Visible‐Light‐Driven Cleavage of C−O Linkage for Lignin Valorization to Functionalized Aromatics

Lignin is the most abundant source of renewable aromatics. Catalytic valorization of lignin into functionalized aromatics is attractive but challenging. Photocatalysis is a promising sustainable approach. The strategies for designing well-performing photocatalysts are desired but remain limited. Herein, a facile energy band engineering strategy for promoting the photocatalytic activity of zinc-indium-sulfide (Znm In2 Sm+3 ) for cleavage of the lignol β-O-4 bond under mild conditions was developed. The energy band structure of Znm In2 Sm+3 could be tuned by controlling the atomic ratio of Zn/In. It was found that Zn4 In2 S7 performed best for cleavage of the β-O-4 bond under visible-light irradiation, owing to its appropriate energy band structure for offering adequate visible-light absorption and suitable redox capability.
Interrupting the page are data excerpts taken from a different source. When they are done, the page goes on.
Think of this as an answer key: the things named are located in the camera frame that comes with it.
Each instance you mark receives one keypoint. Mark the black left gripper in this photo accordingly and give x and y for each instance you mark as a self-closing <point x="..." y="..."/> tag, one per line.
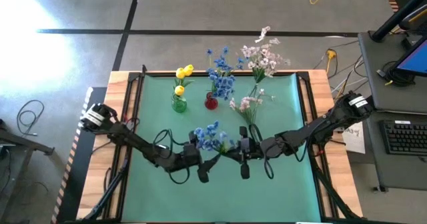
<point x="191" y="162"/>

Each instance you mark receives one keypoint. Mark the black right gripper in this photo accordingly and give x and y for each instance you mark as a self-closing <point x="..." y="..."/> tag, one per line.
<point x="255" y="150"/>

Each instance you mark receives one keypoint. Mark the blue artificial flower stem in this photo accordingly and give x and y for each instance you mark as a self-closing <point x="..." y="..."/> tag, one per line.
<point x="220" y="62"/>
<point x="225" y="85"/>
<point x="208" y="140"/>

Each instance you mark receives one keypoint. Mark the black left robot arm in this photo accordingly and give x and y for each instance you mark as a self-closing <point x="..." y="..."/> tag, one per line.
<point x="140" y="144"/>

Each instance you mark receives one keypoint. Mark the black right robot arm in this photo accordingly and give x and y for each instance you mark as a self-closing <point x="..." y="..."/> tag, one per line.
<point x="317" y="130"/>

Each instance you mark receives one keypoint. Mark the red glass vase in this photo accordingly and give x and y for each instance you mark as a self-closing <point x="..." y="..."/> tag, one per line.
<point x="211" y="104"/>

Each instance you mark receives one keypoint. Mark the green glass vase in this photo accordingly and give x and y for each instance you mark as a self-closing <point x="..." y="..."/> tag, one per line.
<point x="179" y="105"/>

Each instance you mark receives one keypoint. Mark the clear glass vase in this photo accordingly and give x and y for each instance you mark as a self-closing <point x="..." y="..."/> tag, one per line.
<point x="258" y="92"/>

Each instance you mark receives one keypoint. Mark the green table mat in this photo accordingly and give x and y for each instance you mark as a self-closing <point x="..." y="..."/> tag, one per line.
<point x="217" y="200"/>

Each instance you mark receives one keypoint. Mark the white paper sheet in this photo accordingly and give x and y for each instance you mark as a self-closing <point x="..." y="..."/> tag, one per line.
<point x="355" y="140"/>

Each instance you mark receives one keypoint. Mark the black striped-edge floor mat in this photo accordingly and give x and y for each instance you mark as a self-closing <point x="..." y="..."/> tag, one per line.
<point x="80" y="157"/>

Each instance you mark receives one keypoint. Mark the yellow plug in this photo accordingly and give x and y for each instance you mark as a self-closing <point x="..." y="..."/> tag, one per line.
<point x="330" y="54"/>

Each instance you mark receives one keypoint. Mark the grey desk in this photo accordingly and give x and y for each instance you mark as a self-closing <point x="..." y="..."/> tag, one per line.
<point x="373" y="67"/>
<point x="393" y="170"/>

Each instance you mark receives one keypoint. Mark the black keyboard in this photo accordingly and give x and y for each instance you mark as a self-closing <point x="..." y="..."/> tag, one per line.
<point x="403" y="137"/>

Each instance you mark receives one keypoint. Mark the black metal stand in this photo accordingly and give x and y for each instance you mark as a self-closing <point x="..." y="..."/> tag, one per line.
<point x="20" y="144"/>

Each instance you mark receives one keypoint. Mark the computer monitor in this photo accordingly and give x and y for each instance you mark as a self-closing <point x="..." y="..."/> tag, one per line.
<point x="417" y="60"/>

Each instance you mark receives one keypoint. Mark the black monitor pole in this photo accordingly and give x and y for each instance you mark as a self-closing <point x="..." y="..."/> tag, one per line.
<point x="397" y="15"/>

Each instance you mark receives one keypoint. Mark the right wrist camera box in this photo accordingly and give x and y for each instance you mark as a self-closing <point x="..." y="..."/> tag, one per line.
<point x="245" y="144"/>

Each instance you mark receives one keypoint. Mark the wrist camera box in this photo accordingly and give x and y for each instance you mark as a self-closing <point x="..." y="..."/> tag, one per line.
<point x="191" y="150"/>
<point x="245" y="144"/>

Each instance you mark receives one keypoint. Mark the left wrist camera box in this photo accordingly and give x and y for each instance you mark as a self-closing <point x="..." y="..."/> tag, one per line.
<point x="191" y="150"/>

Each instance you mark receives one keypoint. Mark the black table frame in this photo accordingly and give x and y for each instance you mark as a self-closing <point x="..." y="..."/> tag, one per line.
<point x="156" y="73"/>

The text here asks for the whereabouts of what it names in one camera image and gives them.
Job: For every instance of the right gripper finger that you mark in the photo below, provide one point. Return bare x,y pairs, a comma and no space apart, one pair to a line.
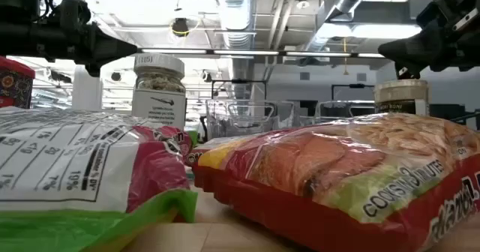
408,51
409,73

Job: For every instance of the tan-lidded spice jar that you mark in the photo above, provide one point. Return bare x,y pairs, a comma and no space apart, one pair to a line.
401,90

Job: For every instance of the white-lidded spice jar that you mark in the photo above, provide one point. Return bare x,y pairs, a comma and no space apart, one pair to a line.
159,105

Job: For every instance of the red-lidded patterned tin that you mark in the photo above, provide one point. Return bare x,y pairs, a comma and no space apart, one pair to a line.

Functionalized aromatic monomers with near 18.4 wt % yield could be obtained from organosolv birch lignin. Mechanistic studies revealed that the β-O-4 bond was efficiently cleaved mainly through a one-step redox-neutral pathway via a Cα radical intermediate. The thiol groups on the surface of Zn4 In2 S7 played a key role in cleavage of the β-O-4 bond.